Holiday-themed merchandise, such as Christmas sweaters, which prominently feature the phrase, also became available for sale through several online retailers. In an interview with Slate, independent merchandisers indicated that the Christmas/Epstein product lines were selling comparatively well and cited the mashup's dark humor for its internet popularity. According to Variety, the Christmas-themed paraphernalia was reportedly outselling Game of Thrones merchandise.

=== Vandalism ===
The phrase has been connected to several incidents of vandalism, including its appearance "on road signs and overpasses around the country". One specific incident saw the meme painted on a seven-foot-high boulder and visible to travelers on Washington State Route 9 in Snohomish, causing some controversy in the local community. The site of a popular art piece at the Art Basel in Miami, Comedian, (Note: The exhibit previously featured a banana duct-taped to a white wall and had been sold for $120,000, but the banana was consumed by a performance artist the day before.) a banana that had been duct-taped to a wall, was vandalized when Roderick Webber of Massachusetts wrote "Epstien [sic] didn't kill himself" in red lipstick on the wall Comedian had previously occupied.
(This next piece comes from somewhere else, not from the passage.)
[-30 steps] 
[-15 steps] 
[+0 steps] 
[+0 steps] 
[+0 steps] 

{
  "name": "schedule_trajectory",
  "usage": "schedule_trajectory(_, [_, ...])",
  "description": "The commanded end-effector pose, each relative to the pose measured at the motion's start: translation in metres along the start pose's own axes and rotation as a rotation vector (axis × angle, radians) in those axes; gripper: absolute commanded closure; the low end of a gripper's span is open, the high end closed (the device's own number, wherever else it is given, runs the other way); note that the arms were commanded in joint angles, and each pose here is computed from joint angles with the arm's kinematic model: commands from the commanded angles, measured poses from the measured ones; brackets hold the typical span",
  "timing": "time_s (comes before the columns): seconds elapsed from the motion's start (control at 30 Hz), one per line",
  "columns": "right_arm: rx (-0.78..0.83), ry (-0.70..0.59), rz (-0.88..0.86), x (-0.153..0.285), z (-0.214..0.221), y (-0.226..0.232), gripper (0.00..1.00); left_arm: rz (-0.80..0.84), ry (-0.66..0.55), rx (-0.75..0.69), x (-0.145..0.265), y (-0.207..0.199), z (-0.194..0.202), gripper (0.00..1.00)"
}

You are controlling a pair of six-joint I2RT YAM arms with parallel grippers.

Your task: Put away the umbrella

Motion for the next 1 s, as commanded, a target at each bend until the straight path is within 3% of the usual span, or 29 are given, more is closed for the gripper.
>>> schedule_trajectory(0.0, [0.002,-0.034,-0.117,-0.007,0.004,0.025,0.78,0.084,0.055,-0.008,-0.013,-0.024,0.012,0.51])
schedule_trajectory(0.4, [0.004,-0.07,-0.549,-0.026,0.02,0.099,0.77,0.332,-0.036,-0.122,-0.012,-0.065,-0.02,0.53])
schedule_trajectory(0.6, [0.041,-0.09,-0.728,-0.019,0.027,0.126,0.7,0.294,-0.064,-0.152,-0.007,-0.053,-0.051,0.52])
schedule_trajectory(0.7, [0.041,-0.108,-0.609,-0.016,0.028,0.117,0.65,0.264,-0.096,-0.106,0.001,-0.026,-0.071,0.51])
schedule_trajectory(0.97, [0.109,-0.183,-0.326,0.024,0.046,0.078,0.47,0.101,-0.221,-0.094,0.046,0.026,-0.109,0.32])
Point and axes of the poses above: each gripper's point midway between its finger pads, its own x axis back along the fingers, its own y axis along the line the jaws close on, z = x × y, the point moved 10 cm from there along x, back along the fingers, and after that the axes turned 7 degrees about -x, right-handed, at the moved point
Webber was arrested for criminal mischief and reportedly spent a night in jail.

== Reactions ==
NPR's Scott Simon compared the meme's bait-and-switch aspect to rickrolling. He also worried that doing a news story about it could spread misinformation. Federal prosecutors have tried to discourage the spread of the theory, but the Associated Press reported that "[t]he phrase 'Jeffrey Epstein didn't kill himself' has taken on a life of its own—sometimes more as a pop culture catchphrase than an actual belief."

Writer James Poulos cited the advancement of social media and growing populist sentiments for the phrase. Commentators have also suggested that growing distrust of government and the elite played a large factor in its popularity as well. Jeet Heer of The Nation expressed worry that this could lead to the phrase becoming a useful tool for recruitment for the far right; but Adam Bulger, in a featured article for BTRtoday, dismissed Heer's concerns and encouraged the Democratic Party to embrace the phrase.

In an article for Mel magazine published shortly before the Fox News interview, Miles Klee wrote that there were numerous reasons for the phrase's rise online, including a "simmering resentment" and a lack of justice for Epstein's victims. He added that a major attraction of sharing the phrase was that it served to keep the Epstein story in the news cycle. Conversely, author Anna Merlan has argued that the phrase tends to trivialize the concerns of Epstein's victims. But she mentioned that Jane Doe 15, (Note: Jane Doe 15 did not publicly reveal her name, and only said that she was 15 years old at the time of the recounted events from 16 years earlier.) who on November 19, 2019, publicly alleged that Epstein had raped her, (Note: Doe also called on Prince Andrew and any others with relevant information about Epstein to testify what they knew about his criminal conduct while under oath.) wore a bracelet featuring the phrase "Epstein didn't kill himself" at a public press conference.